→ **YOUR INSTRUCTIONS**:
For this exercise, return exactly the lines of the material below that begin at the one with "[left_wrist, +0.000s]" and stop after the one with "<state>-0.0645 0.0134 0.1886".

___ DATASET CONTENT

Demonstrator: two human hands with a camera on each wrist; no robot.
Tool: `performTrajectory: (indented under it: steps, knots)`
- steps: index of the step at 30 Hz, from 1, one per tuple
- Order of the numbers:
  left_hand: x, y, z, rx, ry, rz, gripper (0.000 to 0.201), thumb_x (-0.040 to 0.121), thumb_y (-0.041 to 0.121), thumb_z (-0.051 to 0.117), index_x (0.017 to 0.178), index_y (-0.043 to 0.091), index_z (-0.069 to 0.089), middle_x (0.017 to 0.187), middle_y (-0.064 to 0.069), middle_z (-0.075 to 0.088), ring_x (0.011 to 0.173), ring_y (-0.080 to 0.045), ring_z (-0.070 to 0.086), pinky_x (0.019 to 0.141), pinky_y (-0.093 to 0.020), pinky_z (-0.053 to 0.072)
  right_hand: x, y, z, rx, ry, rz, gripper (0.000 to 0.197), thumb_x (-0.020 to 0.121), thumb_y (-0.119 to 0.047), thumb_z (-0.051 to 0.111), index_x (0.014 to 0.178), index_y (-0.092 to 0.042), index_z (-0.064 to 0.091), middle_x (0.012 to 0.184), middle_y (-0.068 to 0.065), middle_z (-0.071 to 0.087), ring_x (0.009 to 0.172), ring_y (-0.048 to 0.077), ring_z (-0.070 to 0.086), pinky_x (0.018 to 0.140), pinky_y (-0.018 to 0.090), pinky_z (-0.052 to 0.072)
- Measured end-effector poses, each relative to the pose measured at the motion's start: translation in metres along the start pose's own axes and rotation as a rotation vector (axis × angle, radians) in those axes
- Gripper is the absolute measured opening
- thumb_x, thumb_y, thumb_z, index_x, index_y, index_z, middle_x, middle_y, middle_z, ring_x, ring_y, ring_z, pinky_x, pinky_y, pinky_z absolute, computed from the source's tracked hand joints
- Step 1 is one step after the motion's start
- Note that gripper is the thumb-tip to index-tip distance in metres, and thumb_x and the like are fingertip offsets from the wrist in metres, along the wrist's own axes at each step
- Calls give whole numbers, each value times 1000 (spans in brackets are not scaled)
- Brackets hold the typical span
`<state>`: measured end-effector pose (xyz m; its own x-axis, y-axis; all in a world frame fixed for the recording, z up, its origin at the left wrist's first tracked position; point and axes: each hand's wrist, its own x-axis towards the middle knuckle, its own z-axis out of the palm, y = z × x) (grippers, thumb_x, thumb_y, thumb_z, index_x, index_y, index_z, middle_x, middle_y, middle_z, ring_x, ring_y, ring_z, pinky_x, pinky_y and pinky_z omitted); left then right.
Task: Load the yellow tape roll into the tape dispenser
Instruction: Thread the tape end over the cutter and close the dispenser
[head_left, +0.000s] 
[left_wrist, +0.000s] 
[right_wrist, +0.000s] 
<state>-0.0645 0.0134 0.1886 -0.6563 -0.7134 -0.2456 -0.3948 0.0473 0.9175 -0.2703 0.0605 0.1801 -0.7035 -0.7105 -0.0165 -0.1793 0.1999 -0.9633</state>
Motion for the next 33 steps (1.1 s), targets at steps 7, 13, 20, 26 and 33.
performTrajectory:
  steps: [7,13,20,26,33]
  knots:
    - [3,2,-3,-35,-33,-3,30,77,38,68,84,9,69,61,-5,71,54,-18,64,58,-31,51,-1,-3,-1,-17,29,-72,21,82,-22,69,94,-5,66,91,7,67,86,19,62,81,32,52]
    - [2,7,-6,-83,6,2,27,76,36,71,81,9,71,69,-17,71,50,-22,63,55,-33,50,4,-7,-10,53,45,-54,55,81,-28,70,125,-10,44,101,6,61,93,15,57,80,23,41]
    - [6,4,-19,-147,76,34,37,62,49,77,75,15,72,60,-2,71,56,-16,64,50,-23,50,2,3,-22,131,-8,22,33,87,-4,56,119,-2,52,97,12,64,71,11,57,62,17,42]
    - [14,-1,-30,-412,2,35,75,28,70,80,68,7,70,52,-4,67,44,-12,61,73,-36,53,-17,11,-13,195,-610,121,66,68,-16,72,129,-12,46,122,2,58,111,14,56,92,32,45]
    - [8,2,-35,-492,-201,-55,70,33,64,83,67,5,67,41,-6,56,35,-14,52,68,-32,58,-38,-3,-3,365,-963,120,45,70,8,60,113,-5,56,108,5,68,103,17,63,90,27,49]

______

→ **REPLY**:
[left_wrist, +0.000s] 
[right_wrist, +0.000s] 
<state>-0.0645 0.0134 0.1886 -0.6563 -0.7134 -0.2456 -0.3948 0.0473 0.9175 -0.2703 0.0605 0.1801 -0.7035 -0.7105 -0.0165 -0.1793 0.1999 -0.9633</state>

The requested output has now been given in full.